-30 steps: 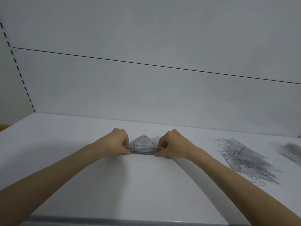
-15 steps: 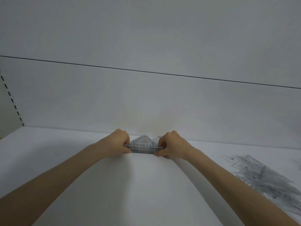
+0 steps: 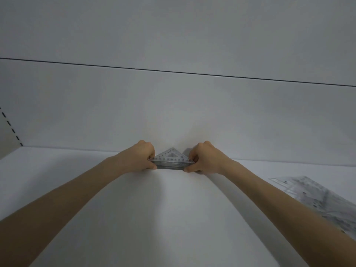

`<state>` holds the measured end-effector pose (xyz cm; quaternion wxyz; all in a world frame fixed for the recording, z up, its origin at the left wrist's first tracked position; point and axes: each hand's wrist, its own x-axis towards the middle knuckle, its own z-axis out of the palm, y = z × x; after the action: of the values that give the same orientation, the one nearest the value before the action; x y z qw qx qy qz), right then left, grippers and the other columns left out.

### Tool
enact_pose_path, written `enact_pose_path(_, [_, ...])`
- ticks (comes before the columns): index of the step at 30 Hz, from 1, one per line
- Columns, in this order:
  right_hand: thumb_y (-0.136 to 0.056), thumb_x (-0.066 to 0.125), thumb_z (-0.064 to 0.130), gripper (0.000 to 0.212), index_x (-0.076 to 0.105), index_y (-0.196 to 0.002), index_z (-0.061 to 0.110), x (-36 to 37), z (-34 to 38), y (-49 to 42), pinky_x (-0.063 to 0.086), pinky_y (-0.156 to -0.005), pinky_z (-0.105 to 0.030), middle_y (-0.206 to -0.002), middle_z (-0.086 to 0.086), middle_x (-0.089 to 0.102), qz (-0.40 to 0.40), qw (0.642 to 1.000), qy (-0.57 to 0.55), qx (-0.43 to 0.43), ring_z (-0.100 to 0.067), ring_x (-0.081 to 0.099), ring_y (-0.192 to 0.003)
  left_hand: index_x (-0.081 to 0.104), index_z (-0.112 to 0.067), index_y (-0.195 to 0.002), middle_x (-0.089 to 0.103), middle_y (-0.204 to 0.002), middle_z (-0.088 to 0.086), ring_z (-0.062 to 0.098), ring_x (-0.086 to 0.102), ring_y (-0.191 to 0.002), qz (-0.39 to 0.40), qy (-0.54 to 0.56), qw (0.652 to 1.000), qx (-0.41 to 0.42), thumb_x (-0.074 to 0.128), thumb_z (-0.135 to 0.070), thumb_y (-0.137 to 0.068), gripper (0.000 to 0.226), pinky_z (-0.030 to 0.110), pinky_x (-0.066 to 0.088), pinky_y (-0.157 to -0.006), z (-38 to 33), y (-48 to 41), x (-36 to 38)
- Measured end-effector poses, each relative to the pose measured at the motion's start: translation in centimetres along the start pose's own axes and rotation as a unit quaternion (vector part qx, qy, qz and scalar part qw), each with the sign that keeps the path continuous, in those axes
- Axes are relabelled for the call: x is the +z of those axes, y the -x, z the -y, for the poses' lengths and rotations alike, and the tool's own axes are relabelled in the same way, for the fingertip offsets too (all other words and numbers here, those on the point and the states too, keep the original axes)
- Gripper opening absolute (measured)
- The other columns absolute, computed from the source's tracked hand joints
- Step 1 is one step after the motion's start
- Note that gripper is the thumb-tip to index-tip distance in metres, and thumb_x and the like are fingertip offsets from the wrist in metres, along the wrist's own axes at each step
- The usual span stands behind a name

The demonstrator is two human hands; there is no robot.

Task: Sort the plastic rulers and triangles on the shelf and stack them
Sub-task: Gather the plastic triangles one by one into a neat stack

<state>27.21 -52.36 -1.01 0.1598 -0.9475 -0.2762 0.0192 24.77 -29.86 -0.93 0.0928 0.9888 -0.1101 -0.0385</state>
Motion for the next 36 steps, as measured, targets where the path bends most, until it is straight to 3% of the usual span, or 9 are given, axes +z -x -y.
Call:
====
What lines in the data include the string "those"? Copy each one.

- Measured end-effector poses, each relative to the pose measured at the motion's start: translation in centimetres along the start pose's own axes and rotation as a unit quaternion (vector part qx, qy, qz and scalar part qw), each with the sign that keeps the path continuous, in those axes
- Axes are relabelled for the call: x is the +z of those axes, y the -x, z the -y, for the poses' lengths and rotations alike, and the tool's own axes are relabelled in the same way, for the fingertip offsets too (all other words and numbers here, those on the point and the states too, keep the original axes)

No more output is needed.